Sweet Addisyn Faith,
I can’t believe I am even writing this letter to you. It seems like merely passing moments when I was holding you on my chest and thanking God for your life. And now, I am sitting in bed thinking about the young girl sound asleep down the hall who is giddy about her first day of school. There’s a hundred things I’m going to miss about not having you here with me all day. You love to talk, tell stories, and always keep us entertained with a new dance move or a song to sing. You’re great with crayons, Play-Doh, or any other thing we can place in front of you to put your super creative mind to work. You have a kind, silly, and sweet spirit that never fails to make me smile. You also are a confident little five year old so it’s no surprise that you’re ready to start kindergarten. Me, on the other hand, I have to admit that it’s hard for me to let you go.
It’s the night before your first day of school and for the most part I think I have gotten all the hot mess tears out of my system. You will likely not remember this, but I’m writing this letter to you so that when you are older you can read about how much we believed in and prayed over you, even at the young age of five. Today we were on the way to church and you and your Bubby were eating a powdered doughnut in the back seat. Your daddy and I started talking about this upcoming week and we quickly realized how different it would look. As daddy started to discuss what our day would be like with you at school and with just Kellan home, I began to cry. I had done a pretty good job holding all my emotions together up until this point, but this is when it hit me: tomorrow will be a whole new phase of life for our family. Tomorrow will not just be about you starting school and being gone for seven hours from our day, it’s the start of you having your very own worldly experience and being influenced by so many more people than just your family. Tomorrow is the very first step of you becoming your own individual little young lady and while that makes me so proud of you, I am also full of anxiety. If I am going to be honest, a lot of these tears are coming because I realize that I will no longer have that security of you being right there where I can watch you, and keep you emotionally and physically safe. I also will feel that I have lost some control over your daily interactions and potential hurts. I know you are about to go into a whole different world. A world that can be scary for a little girl with such a sweet and sensitive heart. A world with so much uncertainty for a girl that needs to know her plans for the day ahead. And, a world full of the wrong kind of influence.

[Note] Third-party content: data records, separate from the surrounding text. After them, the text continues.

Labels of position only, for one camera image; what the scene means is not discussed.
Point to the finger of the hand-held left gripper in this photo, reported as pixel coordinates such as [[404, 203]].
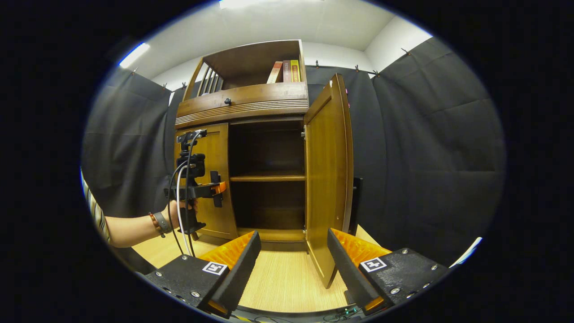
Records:
[[219, 188]]

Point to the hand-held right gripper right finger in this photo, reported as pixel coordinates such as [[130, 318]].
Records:
[[350, 276]]

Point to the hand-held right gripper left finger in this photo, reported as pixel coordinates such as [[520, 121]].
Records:
[[235, 278]]

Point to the wooden shoe cabinet door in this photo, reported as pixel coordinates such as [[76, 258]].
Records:
[[219, 148], [327, 179]]

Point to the wooden double-door shoe cabinet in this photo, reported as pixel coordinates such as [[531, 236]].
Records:
[[251, 96]]

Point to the wooden inner shelf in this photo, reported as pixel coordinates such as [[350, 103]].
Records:
[[269, 178]]

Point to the grey wristband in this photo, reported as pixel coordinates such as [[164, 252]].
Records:
[[162, 222]]

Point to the striped shirt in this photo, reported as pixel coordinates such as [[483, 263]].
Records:
[[96, 211]]

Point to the light red-brown book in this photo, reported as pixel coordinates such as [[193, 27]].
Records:
[[275, 72]]

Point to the ceiling light panel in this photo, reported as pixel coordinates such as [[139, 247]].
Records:
[[269, 3], [134, 54]]

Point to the dark brown book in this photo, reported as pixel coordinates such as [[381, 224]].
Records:
[[287, 72]]

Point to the yellow book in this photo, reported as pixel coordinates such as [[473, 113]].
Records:
[[295, 71]]

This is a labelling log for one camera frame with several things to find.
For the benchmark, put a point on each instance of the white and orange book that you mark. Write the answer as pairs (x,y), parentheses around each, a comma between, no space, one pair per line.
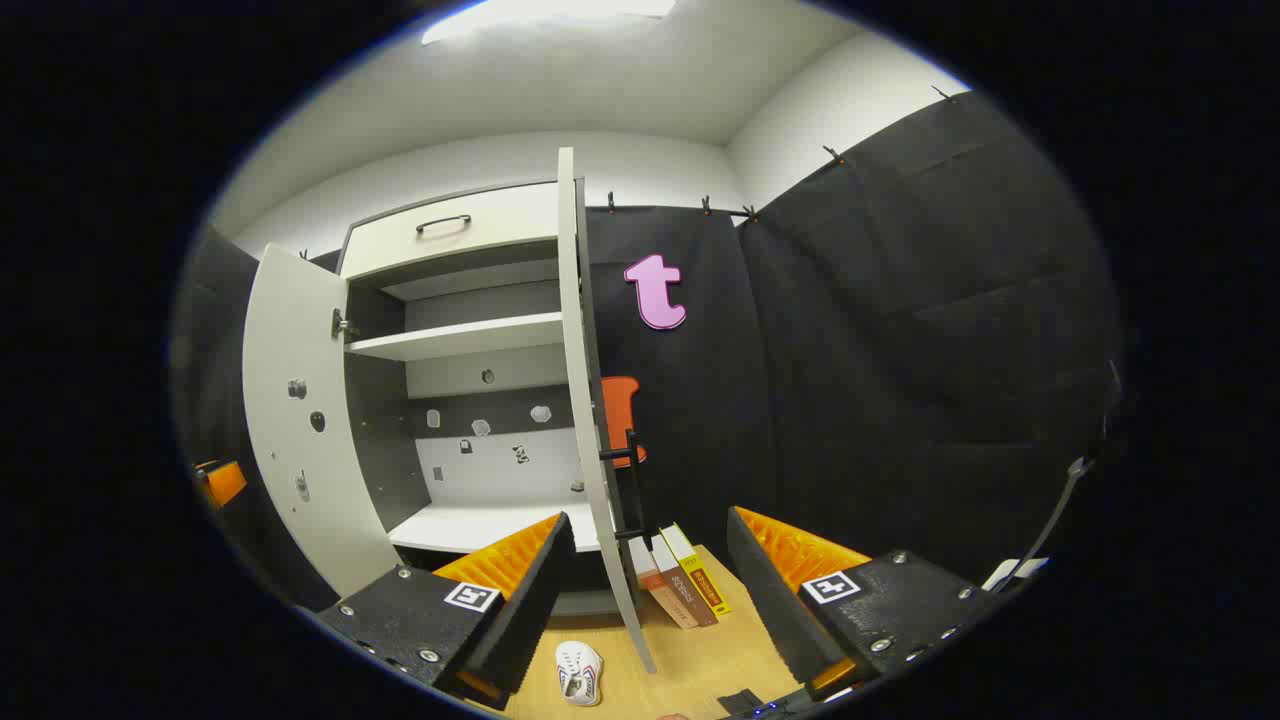
(660,590)

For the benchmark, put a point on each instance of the white cabinet door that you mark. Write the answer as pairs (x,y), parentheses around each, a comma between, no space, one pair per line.
(590,420)
(300,450)

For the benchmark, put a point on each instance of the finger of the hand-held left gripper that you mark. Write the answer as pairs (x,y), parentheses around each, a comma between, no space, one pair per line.
(226,483)

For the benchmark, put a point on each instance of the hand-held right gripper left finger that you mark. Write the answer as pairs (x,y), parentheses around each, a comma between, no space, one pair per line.
(530,590)

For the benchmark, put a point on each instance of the white sneaker shoe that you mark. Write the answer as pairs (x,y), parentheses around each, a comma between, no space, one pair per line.
(580,665)

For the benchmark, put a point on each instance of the large ceiling light panel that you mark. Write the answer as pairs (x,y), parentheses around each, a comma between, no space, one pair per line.
(540,15)

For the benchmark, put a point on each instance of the metal door hinge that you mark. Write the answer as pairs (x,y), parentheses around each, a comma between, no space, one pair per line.
(340,325)

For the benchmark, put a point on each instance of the orange plastic object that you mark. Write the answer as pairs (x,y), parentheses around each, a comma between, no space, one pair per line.
(620,405)

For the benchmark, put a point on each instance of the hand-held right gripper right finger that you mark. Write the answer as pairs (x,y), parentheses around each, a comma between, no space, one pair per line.
(765,590)

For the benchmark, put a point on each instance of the white shoe cabinet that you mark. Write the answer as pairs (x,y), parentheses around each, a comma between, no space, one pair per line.
(480,470)

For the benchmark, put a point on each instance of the white cabinet shelf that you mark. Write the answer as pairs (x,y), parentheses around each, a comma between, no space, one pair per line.
(460,338)

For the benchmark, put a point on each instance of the yellow book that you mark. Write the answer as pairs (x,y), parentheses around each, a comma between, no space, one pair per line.
(700,575)

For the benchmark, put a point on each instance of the cream drawer front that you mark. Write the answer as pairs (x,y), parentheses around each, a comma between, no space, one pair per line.
(500,235)

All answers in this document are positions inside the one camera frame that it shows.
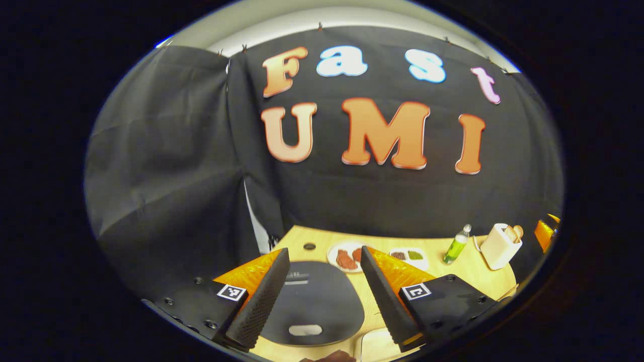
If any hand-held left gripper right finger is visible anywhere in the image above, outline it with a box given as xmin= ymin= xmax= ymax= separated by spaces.
xmin=360 ymin=245 xmax=506 ymax=352

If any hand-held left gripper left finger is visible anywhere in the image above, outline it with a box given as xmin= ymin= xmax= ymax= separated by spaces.
xmin=142 ymin=247 xmax=291 ymax=351

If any dark grey rice cooker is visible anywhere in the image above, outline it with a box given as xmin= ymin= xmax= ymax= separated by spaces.
xmin=259 ymin=260 xmax=365 ymax=347

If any white toaster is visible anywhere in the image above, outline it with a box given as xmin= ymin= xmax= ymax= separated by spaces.
xmin=479 ymin=223 xmax=524 ymax=270

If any white divided bean dish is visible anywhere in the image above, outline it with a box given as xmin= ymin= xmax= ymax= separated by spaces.
xmin=388 ymin=247 xmax=430 ymax=271

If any white round plate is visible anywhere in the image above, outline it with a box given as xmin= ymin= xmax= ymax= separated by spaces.
xmin=327 ymin=242 xmax=370 ymax=273

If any green drink bottle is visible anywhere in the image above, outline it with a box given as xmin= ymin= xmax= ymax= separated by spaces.
xmin=442 ymin=224 xmax=472 ymax=265

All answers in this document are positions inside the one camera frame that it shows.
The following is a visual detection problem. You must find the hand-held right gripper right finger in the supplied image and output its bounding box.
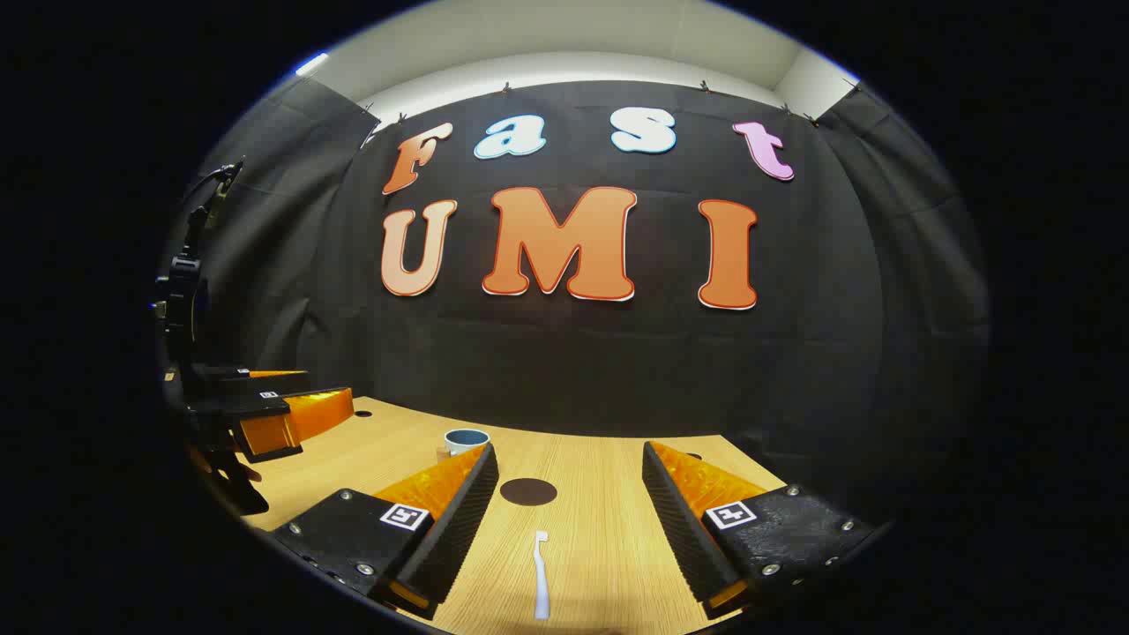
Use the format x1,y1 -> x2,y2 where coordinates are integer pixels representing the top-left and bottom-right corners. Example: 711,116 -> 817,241
642,441 -> 883,618

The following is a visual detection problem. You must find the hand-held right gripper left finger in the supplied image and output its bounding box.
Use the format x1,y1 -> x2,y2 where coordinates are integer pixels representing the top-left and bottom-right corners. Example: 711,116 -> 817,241
269,443 -> 500,620

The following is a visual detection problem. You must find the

So this letter is to tell you that up to this point I struggled with this idea that I was letting go of your spiritual, physical, and emotional safety and sending you into a great unknown. But that isn’t entirely true. You see, tomorrow you will get all dressed up for your first day of school. You will eat your special cinnamon roll breakfast. You will proudly sport your Frozen book bag as you skip to your classroom. You will be nervous. You will make new friends. You will have intimidating moments where the world will seem so big. You will miss us at times, but be happy to experience this on your own. But, there will be one thing that will be the same tomorrow as it was yesterday and the day before that. You, my sweet Addisyn Faith are deeply loved. Not just by us, but by the Lord. Your dad and I were never in control in the way we want to be or thought we were. You, my baby girl, belong to a family who believes in God’s sovereignty and unconditional love for us. You belong to a family that believes that God is pouring out His grace on our lives daily. That doesn’t mean that you won’t have bad days or that your feelings won’t get hurt, but it does mean that no matter what the world throws at you, our love for you is unwavering. It’s our prayer for you, on this night before school that you first hand experience that love and grace, and in doing so become a light in this crazy world. A light that shines bright for the glory of God. A light that shows love and kindness in great abundance. A light we’d be foolish to keep all to ourselves. So go on baby girl, smile big and shine bright because even a little bit of you makes us all a lot better.